Nonetheless, Gibson did earn an invite to Nike's The Opening (a prestigious showcase in Oregon) as an athlete, with a chance to earn a spot at quarterback if he improves considerably between now and early July. He is one of only 20 Florida recruits to receive the honor at this point in the summer camp cycle.
Gibson has not been working on playing quarterback all that much early on in 7-on-7 season, playing almost exclusively receiver, where he has made highlight catches and torched some of the best defensive backs in the state. It will be interesting to see how much quarterback he plays over the next several months.

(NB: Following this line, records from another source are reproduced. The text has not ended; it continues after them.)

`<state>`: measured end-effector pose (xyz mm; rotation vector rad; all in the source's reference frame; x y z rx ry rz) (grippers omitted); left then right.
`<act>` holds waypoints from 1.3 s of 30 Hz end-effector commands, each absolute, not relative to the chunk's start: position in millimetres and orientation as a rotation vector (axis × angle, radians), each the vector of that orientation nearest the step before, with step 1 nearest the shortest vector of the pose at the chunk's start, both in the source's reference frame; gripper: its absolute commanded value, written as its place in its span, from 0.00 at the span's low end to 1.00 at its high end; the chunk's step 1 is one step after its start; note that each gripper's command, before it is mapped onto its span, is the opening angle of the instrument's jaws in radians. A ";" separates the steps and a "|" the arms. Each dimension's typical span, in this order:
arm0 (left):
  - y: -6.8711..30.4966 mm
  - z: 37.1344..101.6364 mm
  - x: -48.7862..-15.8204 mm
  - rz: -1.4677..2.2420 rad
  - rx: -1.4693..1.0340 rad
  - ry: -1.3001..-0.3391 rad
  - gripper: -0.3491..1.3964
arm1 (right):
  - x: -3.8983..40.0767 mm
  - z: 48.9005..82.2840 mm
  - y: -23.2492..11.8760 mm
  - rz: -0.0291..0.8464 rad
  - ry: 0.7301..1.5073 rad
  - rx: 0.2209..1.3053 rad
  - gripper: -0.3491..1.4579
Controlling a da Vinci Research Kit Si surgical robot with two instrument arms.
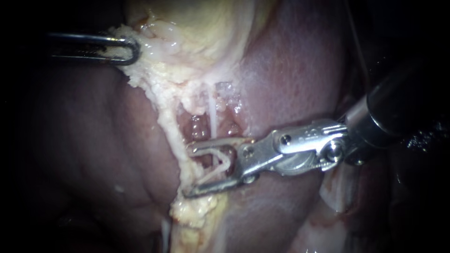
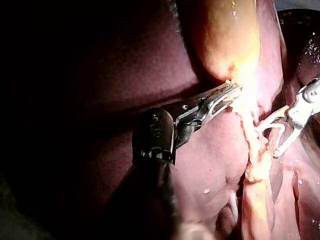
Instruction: Clipping first clip left tube
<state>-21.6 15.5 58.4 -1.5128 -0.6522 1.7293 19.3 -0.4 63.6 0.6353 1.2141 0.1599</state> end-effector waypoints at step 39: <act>15.6 58.7 -21.7 1.730 -1.513 -0.651 0.00 | 23.4 62.2 -6.9 0.126 1.290 0.821 0.45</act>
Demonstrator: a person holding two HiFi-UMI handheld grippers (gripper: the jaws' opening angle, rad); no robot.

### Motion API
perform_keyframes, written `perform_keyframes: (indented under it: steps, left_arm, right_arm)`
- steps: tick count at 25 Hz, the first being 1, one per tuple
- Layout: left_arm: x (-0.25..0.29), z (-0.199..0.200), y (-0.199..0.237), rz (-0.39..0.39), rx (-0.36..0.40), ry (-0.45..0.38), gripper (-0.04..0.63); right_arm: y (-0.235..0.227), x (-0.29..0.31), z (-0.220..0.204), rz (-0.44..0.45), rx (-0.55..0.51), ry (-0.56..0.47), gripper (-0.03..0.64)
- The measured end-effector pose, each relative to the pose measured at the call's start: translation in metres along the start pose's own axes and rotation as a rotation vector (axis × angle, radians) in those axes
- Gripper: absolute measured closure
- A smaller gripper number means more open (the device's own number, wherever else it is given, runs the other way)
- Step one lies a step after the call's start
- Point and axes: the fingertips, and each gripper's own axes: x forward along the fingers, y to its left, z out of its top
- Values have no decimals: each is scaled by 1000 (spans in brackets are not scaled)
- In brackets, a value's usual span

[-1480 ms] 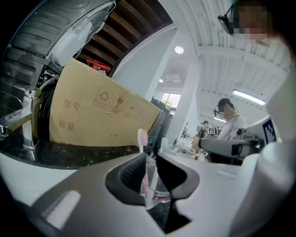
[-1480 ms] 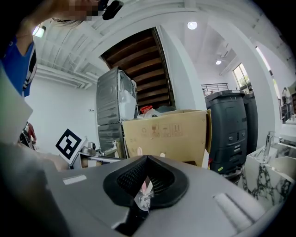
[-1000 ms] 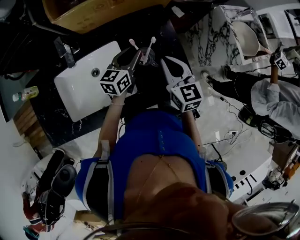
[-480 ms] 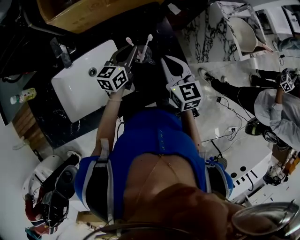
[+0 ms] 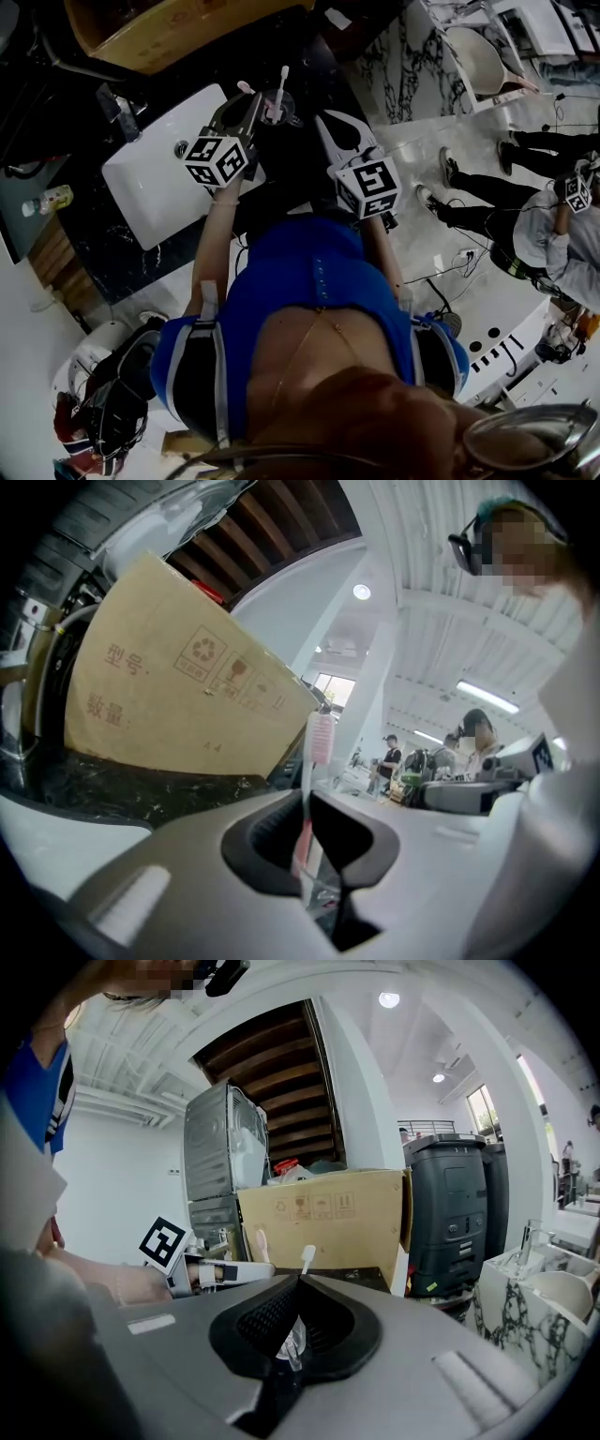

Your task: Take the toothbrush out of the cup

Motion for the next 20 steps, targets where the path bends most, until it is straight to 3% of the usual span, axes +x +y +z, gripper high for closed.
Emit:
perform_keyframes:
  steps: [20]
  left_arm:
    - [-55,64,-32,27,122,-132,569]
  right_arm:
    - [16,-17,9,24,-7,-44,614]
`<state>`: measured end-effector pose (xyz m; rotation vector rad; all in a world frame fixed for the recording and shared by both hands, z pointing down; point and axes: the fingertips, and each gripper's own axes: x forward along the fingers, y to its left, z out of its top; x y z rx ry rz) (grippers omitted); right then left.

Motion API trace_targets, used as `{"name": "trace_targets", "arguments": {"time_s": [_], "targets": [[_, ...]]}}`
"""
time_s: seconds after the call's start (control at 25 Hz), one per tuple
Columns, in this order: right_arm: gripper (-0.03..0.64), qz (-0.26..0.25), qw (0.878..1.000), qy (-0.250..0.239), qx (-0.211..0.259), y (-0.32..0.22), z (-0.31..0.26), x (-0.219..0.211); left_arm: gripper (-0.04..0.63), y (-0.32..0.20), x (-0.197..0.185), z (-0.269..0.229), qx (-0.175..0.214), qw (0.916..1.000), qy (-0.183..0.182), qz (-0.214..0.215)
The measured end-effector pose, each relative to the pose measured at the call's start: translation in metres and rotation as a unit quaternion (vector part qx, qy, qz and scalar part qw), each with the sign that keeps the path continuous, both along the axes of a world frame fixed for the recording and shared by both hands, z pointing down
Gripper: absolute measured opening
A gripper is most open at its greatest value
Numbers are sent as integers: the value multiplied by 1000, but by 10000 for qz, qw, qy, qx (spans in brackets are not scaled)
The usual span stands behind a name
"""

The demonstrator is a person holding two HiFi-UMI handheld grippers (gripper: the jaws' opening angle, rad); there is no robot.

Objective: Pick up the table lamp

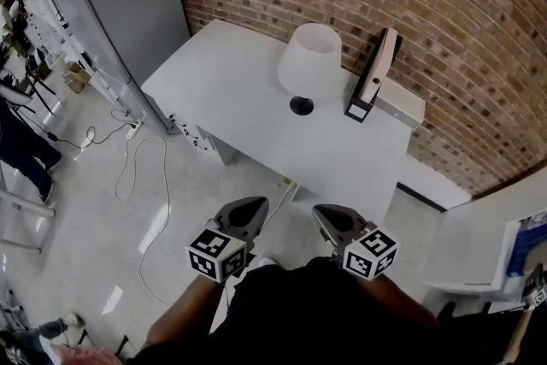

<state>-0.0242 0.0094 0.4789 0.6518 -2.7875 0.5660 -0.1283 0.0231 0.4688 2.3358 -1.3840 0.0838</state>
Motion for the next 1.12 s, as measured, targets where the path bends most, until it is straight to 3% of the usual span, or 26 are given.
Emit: {"name": "trace_targets", "arguments": {"time_s": [0.52,1.12], "targets": [[5,334,9993,-90,-146,-47,12,7,4,-27,9,22,-187,9995,45,268],[5,425,9978,-514,18,-189,-14,-1,3,-155,1,-9,-15,9997,-143,184]]}}
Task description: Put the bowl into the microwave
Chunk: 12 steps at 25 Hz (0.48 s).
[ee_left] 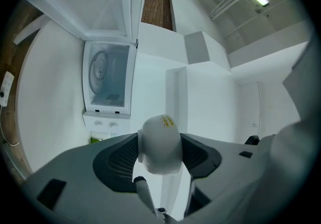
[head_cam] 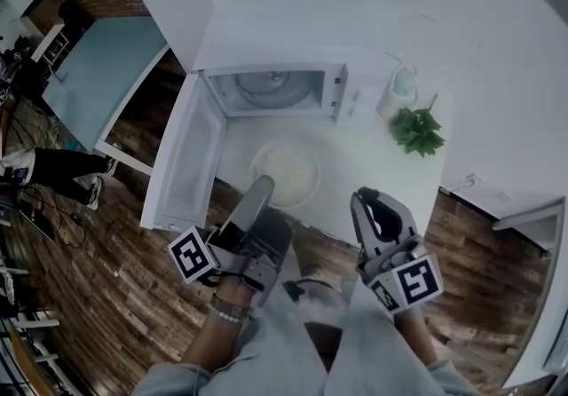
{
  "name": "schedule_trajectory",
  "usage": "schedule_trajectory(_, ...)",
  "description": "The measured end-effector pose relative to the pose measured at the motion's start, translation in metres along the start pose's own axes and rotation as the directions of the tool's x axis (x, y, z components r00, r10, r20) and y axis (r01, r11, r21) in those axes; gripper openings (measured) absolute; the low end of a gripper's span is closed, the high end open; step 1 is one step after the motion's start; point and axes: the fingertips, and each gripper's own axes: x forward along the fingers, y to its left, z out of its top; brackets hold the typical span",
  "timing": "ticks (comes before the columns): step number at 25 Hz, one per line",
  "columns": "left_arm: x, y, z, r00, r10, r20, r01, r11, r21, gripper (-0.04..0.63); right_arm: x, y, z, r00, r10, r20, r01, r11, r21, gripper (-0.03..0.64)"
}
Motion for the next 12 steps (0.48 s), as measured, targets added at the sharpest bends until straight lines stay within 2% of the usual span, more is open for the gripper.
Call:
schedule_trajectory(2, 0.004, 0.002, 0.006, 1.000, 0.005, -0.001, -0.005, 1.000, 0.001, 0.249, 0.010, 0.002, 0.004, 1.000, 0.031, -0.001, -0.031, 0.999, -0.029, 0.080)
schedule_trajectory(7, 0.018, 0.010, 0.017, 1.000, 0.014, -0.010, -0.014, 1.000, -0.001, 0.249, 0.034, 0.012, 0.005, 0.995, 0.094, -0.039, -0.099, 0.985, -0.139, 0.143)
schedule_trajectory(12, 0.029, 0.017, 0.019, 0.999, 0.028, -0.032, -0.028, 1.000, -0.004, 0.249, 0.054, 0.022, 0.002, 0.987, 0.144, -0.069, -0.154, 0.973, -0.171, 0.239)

Despite the struggles as a passer and his seemingly effortless success at receiver in previous competitions, Gibson is determined to play quarterback in college, following in the footsteps of Cam Newton and Michael Vick. In fact, he is not even listening to schools that suggest playing receiver, or even having a receiver as a backup plan in case quarterback does't work out.
"It goes in one ear and out the other," Gibson said.
With his off-the-charts athleticism and build, and a very real option to switch to receiver in college, where he would likely be rated as one of the best in the country, Gibson realizes that picking a school that utilizes his athleticism to open up the passing game will be important for him to remain at QB.
"Ohio State, Tennessee, Florida, Clemson, Oklahoma, a few others," he said when asked which schools had the best plan to take advantage of his skills. All of those teams run some variation of the spread, and most incorporate a fair amount of spread option concepts.
Regardless of where he chooses, his passing must improve by leaps and bounds if he is to succeed in college. Nike/Elite 11 QB coach Jordan Palmer pulled Gibson out of drills and focused on one specific point: rotation.
"I worked with Jordan Palmer, and he taught me a lot about my throwing motion," Gibson said. "I have to work on my shoulder rotation. Right now, I'm throwing with all arm, and you have to throw the ball with your core."
Palmer said that Gibson has a lot to work on, and that it will take time, but that becoming more rotational and less linear in his motion should help Gibson with his accuracy and consistency.
For his part, Gibson, a state championship quarterback in 2013, seems willing to put in the work necessary to improve as a passer.
Gibson is set to take a massive tour over spring break next week, tripping to Oklahoma, LSU, Ohio State, Tennessee, and maybe a few others, all in a loop.
Many believe that Ohio State is Gibson's top school. He declined to confirm that Saturday, but did say that Ohio State was "up there," and that he'll have a better idea of his schools after his visits. And even then, he is in no hurry to decide, preferring to focus on taking his time and choosing the right school.